* [EXERCISE DIRECTIONS]
What you return should match the data below exactly, with no pictures in it.

── EXERCISE DATA

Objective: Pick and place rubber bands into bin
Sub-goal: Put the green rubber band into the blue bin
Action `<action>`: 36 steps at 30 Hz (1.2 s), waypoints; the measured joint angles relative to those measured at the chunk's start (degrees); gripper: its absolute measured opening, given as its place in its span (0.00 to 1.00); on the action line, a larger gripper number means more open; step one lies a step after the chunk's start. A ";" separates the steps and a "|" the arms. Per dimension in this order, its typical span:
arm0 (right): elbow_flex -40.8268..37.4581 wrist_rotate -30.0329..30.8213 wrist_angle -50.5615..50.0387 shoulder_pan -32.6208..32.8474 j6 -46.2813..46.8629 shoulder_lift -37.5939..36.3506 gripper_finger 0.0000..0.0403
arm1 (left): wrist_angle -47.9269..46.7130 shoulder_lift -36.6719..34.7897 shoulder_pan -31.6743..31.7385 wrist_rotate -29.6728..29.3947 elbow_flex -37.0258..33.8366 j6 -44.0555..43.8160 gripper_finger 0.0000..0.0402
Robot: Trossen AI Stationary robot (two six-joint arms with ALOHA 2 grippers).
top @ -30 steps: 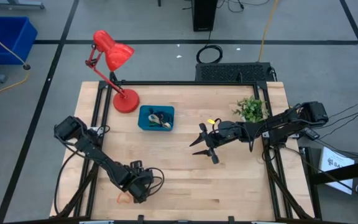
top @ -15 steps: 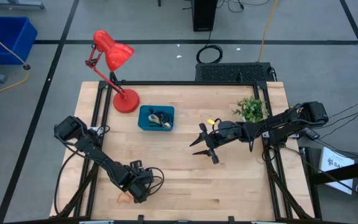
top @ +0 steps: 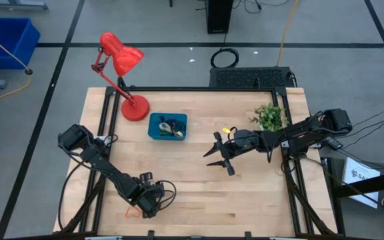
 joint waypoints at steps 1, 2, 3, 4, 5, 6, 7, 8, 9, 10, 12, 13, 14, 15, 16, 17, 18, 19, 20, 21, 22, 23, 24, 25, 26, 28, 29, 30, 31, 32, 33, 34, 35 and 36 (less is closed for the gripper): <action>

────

* [YOUR SOLUTION]
Objective: Pick and place rubber bands into bin
Sub-goal: Put the green rubber band into the blue bin
Action `<action>`: 36 steps at 30 Hz (1.2 s), waypoints; the measured joint angles relative to those measured at the chunk's start (degrees); gripper: its absolute measured opening, given as its place in its span (0.00 to 1.00); on the action line, a larger gripper number means more open; step one lies a step after the chunk's start. A ";" separates the steps and a "|" the arms. Per dimension in this order, its typical span:
arm0 (right): elbow_flex -40.8268..37.4581 wrist_rotate -30.0329..30.8213 wrist_angle -50.5615..50.0387 shoulder_pan -32.6208..32.8474 j6 -46.2813..46.8629 shoulder_lift -37.5939..36.3506 gripper_finger 0.0000..0.0403
arm1 (left): wrist_angle -47.9269..46.7130 shoulder_lift -36.6719..34.7897 shoulder_pan -31.6743..31.7385 wrist_rotate -29.6728..29.3947 elbow_flex -37.0258..33.8366 j6 -44.0555..43.8160 gripper_finger 0.0000..0.0402
Robot: Trossen AI Stationary robot (two six-joint arms with ALOHA 2 grippers).
top @ -30 steps: 
top @ -15 steps: 
top @ +0 steps: 
 joint waypoints at steps 1, 2, 3, 4, 5, 6, 7, 8, 9, 10, 12, 13, 14, 15, 16, 17, 18, 19, 20, 21, 22, 23, 24, 25, 26, 28, 29, 30, 31, 32, 33, 34, 35 and 36 (less is closed for the gripper): <action>

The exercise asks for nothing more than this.